Problem:
Transcribe the data that follows precisely, omitting nothing.

Dataset excerpts:
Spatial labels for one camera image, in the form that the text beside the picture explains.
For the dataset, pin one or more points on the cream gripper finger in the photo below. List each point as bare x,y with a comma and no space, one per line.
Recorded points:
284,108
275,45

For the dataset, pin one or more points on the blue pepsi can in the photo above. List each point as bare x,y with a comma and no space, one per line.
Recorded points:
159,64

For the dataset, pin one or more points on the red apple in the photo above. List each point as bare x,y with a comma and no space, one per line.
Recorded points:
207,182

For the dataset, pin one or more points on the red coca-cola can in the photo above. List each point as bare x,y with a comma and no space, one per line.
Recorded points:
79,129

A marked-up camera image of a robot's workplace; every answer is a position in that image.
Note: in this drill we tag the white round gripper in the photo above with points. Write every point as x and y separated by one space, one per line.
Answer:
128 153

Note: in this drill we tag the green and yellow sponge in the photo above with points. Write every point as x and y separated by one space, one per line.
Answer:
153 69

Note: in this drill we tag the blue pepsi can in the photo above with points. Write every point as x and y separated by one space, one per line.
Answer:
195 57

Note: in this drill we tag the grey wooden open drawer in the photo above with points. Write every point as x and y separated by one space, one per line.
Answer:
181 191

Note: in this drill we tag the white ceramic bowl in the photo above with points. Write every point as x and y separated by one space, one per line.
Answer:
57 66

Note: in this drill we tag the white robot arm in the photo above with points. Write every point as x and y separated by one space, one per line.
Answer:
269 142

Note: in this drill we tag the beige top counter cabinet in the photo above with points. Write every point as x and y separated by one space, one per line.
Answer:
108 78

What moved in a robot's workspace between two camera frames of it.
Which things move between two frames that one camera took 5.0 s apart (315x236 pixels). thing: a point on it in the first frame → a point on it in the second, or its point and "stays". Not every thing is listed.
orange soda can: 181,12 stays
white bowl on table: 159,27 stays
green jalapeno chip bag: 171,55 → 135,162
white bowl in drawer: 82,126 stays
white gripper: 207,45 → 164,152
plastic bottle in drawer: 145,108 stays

Answer for this exercise:
Spatial labels for one camera image, in the form that the text beside the picture explains.
For the dataset, pin one or more points on the cream gripper finger in the photo below. List each point as bare x,y with a comma and no space, one per line.
Recorded points:
284,108
275,45

For the dataset, pin one or more points on the blue pepsi can in the photo above. List each point as bare x,y with a comma and no space, one per line.
Recorded points:
159,64

For the dataset, pin one or more points on the red apple in the photo above. List each point as bare x,y with a comma and no space, one per line.
Recorded points:
207,182

For the dataset, pin one or more points on the red coca-cola can in the photo above. List each point as bare x,y with a comma and no space, one per line.
Recorded points:
79,129

A marked-up camera image of a robot's workplace; every answer is a position in that image.
Note: in this drill we tag the white round gripper in the photo above with points. Write every point as x and y separated by one space, one per line.
Answer:
128 153

Note: in this drill we tag the green and yellow sponge in the photo above with points. Write every point as x and y separated by one space, one per line.
Answer:
153 69

Note: in this drill we tag the blue pepsi can in the photo above with points. Write every point as x and y separated by one space, one per line.
Answer:
195 57

Note: in this drill we tag the grey wooden open drawer in the photo above with points. Write every point as x and y separated by one space, one per line.
Answer:
181 191

Note: in this drill we tag the white ceramic bowl in the photo above with points. Write every point as x and y separated by one space, one per line.
Answer:
57 66

Note: in this drill we tag the white robot arm in the photo above with points. Write every point as x and y separated by one space, one per line.
Answer:
269 142

Note: in this drill we tag the beige top counter cabinet in the photo above with points. Write every point as x and y separated by one space, one per line.
Answer:
108 78

What moved in a robot's workspace between two camera frames of it.
Which things move between two frames that one camera took 5.0 s apart (315x236 pixels). thing: a point on it in the first frame → a point on it in the second, or its point and "stays". Not every thing is listed.
orange soda can: 181,12 stays
white bowl on table: 159,27 stays
green jalapeno chip bag: 171,55 → 135,162
white bowl in drawer: 82,126 stays
white gripper: 207,45 → 164,152
plastic bottle in drawer: 145,108 stays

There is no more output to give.